▸ PROBLEM
From the records below, print only the part that opens with the line containing "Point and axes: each" and closes with the line containing "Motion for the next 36"; omit the pictures.

(Stored items from a collection)
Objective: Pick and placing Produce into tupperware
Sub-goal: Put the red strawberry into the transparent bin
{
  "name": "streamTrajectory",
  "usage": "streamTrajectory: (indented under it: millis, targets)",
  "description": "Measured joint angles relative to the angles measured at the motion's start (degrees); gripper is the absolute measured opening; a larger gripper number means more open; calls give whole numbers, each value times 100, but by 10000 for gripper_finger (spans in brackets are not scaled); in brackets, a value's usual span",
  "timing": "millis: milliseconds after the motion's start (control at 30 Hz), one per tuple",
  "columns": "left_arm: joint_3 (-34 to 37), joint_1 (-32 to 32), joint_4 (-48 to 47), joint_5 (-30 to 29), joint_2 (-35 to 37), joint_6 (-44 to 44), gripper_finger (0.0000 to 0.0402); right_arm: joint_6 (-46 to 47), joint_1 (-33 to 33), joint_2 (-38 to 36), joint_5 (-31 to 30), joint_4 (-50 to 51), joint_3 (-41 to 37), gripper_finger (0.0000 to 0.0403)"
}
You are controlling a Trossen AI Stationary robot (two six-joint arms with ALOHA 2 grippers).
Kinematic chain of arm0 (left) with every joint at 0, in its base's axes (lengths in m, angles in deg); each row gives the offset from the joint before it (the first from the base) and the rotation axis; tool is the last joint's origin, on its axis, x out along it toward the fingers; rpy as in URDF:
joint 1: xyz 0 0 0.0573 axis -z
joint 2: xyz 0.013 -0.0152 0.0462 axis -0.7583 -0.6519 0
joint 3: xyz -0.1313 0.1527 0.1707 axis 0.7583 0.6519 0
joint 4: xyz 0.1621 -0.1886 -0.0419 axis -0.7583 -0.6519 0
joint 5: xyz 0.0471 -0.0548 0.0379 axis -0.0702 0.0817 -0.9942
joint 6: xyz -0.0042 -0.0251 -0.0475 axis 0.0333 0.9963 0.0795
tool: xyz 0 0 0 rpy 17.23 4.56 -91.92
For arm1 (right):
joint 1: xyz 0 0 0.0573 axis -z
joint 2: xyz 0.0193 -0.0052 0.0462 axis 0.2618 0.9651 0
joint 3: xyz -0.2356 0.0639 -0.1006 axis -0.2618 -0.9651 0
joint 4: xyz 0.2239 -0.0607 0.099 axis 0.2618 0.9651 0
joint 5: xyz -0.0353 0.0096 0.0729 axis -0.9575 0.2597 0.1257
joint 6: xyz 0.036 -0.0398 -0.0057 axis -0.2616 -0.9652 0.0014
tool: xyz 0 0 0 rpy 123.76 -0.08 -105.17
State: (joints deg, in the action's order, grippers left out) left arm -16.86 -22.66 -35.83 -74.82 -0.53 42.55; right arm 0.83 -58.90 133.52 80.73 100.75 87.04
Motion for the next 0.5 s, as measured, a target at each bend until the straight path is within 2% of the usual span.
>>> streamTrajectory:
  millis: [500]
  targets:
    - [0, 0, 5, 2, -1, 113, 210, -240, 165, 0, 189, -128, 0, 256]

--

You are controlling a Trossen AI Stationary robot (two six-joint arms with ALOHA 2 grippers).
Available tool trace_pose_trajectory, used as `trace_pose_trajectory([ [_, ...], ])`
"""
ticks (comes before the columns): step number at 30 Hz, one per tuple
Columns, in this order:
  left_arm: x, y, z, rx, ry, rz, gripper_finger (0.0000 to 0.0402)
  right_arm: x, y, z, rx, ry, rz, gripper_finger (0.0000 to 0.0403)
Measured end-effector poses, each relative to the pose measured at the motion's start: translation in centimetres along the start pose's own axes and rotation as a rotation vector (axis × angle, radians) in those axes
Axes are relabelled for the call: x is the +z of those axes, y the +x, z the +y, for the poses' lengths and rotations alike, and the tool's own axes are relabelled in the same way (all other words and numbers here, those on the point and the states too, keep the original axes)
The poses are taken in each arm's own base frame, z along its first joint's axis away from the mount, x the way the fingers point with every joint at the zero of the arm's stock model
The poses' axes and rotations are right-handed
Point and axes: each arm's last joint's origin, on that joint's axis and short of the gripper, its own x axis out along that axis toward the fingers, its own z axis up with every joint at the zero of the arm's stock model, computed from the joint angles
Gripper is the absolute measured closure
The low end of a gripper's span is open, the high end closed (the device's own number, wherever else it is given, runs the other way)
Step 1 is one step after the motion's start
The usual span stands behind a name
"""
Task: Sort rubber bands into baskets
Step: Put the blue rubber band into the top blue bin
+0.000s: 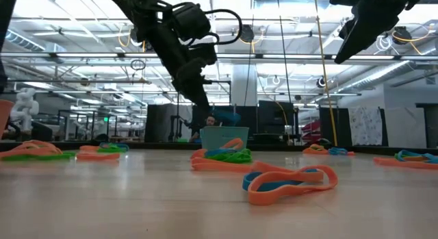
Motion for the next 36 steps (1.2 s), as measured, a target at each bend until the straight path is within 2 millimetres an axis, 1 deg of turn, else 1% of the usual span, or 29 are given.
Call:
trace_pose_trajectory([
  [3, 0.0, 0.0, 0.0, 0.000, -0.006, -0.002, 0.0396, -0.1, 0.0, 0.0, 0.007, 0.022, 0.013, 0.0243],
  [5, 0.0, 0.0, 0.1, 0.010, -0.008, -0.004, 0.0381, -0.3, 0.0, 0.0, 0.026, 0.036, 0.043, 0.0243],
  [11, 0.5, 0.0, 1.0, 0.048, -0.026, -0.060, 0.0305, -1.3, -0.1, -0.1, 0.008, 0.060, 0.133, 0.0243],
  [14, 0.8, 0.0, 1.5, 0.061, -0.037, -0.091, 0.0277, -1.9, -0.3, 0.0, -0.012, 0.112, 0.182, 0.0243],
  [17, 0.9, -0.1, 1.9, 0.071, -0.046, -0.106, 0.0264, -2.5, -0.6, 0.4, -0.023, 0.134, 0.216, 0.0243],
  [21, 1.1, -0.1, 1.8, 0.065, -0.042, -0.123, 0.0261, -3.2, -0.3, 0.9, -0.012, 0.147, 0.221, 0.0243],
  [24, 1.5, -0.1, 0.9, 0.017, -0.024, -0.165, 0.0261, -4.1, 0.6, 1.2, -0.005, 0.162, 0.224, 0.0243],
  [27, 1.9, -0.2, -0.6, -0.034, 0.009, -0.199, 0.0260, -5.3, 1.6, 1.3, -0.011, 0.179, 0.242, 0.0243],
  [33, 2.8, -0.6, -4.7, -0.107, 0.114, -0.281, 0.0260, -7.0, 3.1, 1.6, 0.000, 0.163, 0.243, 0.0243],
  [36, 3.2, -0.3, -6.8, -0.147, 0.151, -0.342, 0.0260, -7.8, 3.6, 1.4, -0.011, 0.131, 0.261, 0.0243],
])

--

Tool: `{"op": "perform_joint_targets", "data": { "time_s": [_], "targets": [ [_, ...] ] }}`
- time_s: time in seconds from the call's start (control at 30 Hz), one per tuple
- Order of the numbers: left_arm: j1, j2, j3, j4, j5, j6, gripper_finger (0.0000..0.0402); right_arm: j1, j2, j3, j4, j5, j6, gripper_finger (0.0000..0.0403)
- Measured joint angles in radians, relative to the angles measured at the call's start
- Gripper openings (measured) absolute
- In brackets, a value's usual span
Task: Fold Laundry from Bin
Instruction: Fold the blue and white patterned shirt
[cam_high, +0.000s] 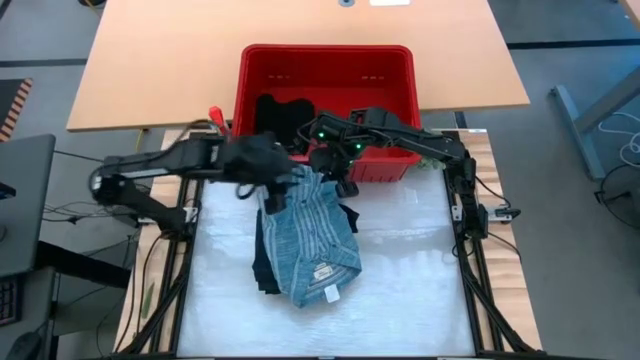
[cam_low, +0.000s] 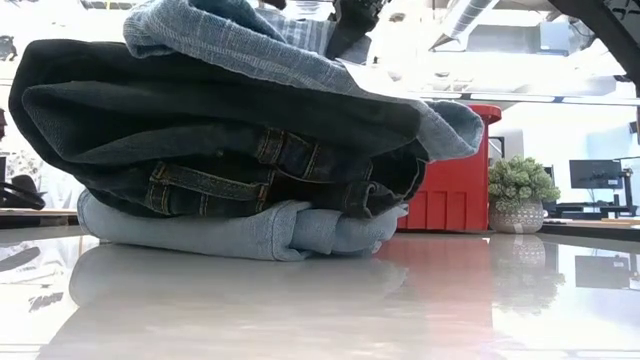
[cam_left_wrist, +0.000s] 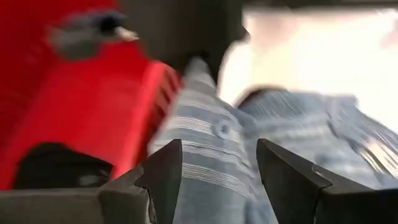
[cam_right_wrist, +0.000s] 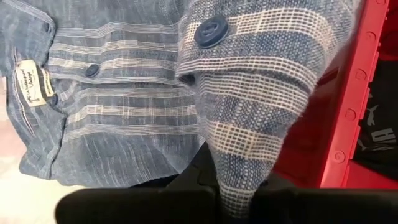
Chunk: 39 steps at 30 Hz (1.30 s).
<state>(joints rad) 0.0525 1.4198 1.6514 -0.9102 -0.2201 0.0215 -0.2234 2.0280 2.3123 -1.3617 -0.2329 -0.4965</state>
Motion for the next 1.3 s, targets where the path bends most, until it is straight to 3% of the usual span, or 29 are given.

▸ SOLUTION FOR THIS TASK
Point and axes: each arm's last joint's origin, on that joint's axis and short of the gripper, its own x axis out along that axis toward the fingers, its own z axis up with every joint at the zero of the arm's stock model, computed from the joint angles
Gripper is the absolute measured closure
The low end of a gripper's span is open, the high end closed (the device's own number, wherever else it is given, runs the other way)
Step 1 is one step after the motion's start
The usual span stands behind a name
"""
Task: Sort rubber bands into baskets
Step: Put the blue rubber band into the top blue bin
+0.000s: 
Motion for the next 36 steps (1.2 s), as measured, a target at each bend until the straight path is within 2 millimetres an axis, 1 deg of turn, else 1% of the usual span, or 29 are given.

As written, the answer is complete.